The following data needs to be repeated exactly, with all images excluded.

%%

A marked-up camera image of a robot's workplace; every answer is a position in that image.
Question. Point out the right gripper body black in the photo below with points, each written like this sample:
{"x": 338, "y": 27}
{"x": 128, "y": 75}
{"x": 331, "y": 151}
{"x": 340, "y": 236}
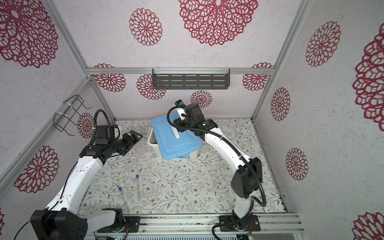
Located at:
{"x": 183, "y": 126}

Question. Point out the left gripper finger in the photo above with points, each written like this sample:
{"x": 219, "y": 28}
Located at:
{"x": 133, "y": 142}
{"x": 132, "y": 135}

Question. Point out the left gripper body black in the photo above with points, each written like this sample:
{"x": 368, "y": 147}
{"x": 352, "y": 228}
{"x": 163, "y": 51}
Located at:
{"x": 119, "y": 145}

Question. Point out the white plastic storage bin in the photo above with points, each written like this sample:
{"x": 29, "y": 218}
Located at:
{"x": 151, "y": 141}

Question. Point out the blue plastic bin lid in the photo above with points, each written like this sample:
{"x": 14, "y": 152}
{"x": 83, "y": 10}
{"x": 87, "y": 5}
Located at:
{"x": 171, "y": 142}

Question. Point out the blue-capped test tube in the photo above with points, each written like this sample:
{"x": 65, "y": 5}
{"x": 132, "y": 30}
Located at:
{"x": 139, "y": 187}
{"x": 124, "y": 198}

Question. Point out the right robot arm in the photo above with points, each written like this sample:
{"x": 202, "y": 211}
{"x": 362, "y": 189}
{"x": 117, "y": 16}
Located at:
{"x": 248, "y": 172}

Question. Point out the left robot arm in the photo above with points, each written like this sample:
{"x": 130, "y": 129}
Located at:
{"x": 60, "y": 219}

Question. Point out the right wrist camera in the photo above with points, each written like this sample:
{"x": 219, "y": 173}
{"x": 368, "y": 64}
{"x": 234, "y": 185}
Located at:
{"x": 181, "y": 109}

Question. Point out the black wire wall rack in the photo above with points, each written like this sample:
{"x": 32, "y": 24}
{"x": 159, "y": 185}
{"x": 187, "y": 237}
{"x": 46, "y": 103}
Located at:
{"x": 63, "y": 118}

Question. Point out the dark grey wall shelf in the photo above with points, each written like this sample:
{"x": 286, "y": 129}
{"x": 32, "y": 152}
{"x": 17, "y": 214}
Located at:
{"x": 191, "y": 80}

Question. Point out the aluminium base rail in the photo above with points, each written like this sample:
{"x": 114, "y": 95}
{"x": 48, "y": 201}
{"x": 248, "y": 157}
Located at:
{"x": 201, "y": 224}

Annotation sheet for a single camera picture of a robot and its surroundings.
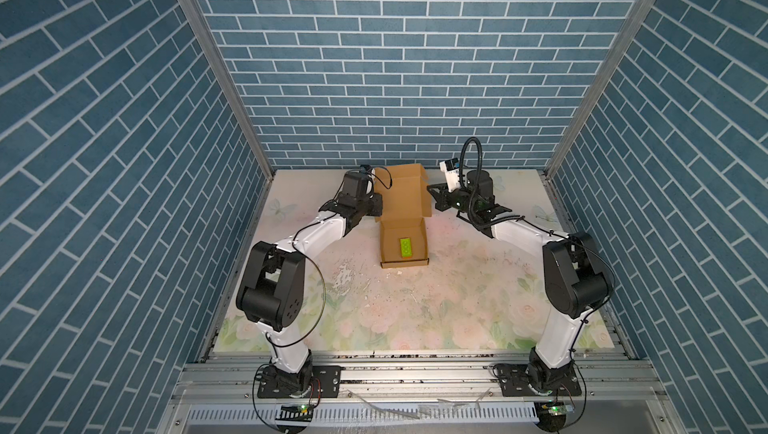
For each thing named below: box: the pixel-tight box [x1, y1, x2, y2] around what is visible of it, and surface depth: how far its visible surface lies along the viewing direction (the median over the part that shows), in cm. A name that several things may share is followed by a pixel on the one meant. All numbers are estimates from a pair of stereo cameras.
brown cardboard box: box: [374, 163, 432, 269], surface depth 98 cm
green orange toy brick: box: [400, 238, 413, 259], surface depth 98 cm

%%

_SOLUTION FOR THIS TASK:_
A marked-up camera image of a robot's workplace; every answer is a position in that image.
Question. Point out the right gripper body black in the photo below with points, each written like this sample:
{"x": 338, "y": 27}
{"x": 128, "y": 75}
{"x": 331, "y": 151}
{"x": 340, "y": 236}
Located at:
{"x": 183, "y": 126}

Question. Point out the left gripper finger in the photo above with points, each written like this sample:
{"x": 219, "y": 28}
Located at:
{"x": 133, "y": 142}
{"x": 132, "y": 135}

Question. Point out the left gripper body black in the photo above with points, each written like this sample:
{"x": 368, "y": 147}
{"x": 352, "y": 228}
{"x": 163, "y": 51}
Located at:
{"x": 119, "y": 145}

Question. Point out the white plastic storage bin in the photo above with points, each written like this sample:
{"x": 29, "y": 218}
Located at:
{"x": 151, "y": 141}

Question. Point out the blue plastic bin lid in the photo above with points, each written like this sample:
{"x": 14, "y": 152}
{"x": 83, "y": 10}
{"x": 87, "y": 5}
Located at:
{"x": 171, "y": 142}

Question. Point out the blue-capped test tube in the photo above with points, each written like this sample:
{"x": 65, "y": 5}
{"x": 132, "y": 30}
Located at:
{"x": 139, "y": 187}
{"x": 124, "y": 198}

Question. Point out the right robot arm in the photo above with points, each written like this sample:
{"x": 202, "y": 211}
{"x": 362, "y": 189}
{"x": 117, "y": 16}
Located at:
{"x": 248, "y": 172}

Question. Point out the left robot arm in the photo above with points, each written like this sample:
{"x": 130, "y": 129}
Located at:
{"x": 60, "y": 219}

Question. Point out the right wrist camera in the photo above with points, each written like this sample:
{"x": 219, "y": 173}
{"x": 368, "y": 64}
{"x": 234, "y": 185}
Located at:
{"x": 181, "y": 109}

Question. Point out the black wire wall rack in the photo above with points, each written like this sample:
{"x": 32, "y": 24}
{"x": 159, "y": 185}
{"x": 187, "y": 237}
{"x": 46, "y": 103}
Located at:
{"x": 63, "y": 118}

Question. Point out the dark grey wall shelf in the photo above with points, each written like this sample:
{"x": 286, "y": 129}
{"x": 32, "y": 152}
{"x": 17, "y": 214}
Located at:
{"x": 191, "y": 80}

Question. Point out the aluminium base rail in the photo above with points, each written like this sample:
{"x": 114, "y": 95}
{"x": 48, "y": 201}
{"x": 248, "y": 157}
Located at:
{"x": 201, "y": 224}

Annotation sheet for a single camera picture of a robot and its surroundings.
For each thing named below: box: the pixel-tight box [x1, y1, x2, y2] around what is visible of it, and surface depth: how far its visible surface lies along the viewing direction (the median over the part that shows), in cm. A name that several things may share is followed by a pixel on the one meant. All numbers are estimates from a pair of stereo cameras.
brown cardboard box: box: [374, 163, 432, 269], surface depth 98 cm
green orange toy brick: box: [400, 238, 413, 259], surface depth 98 cm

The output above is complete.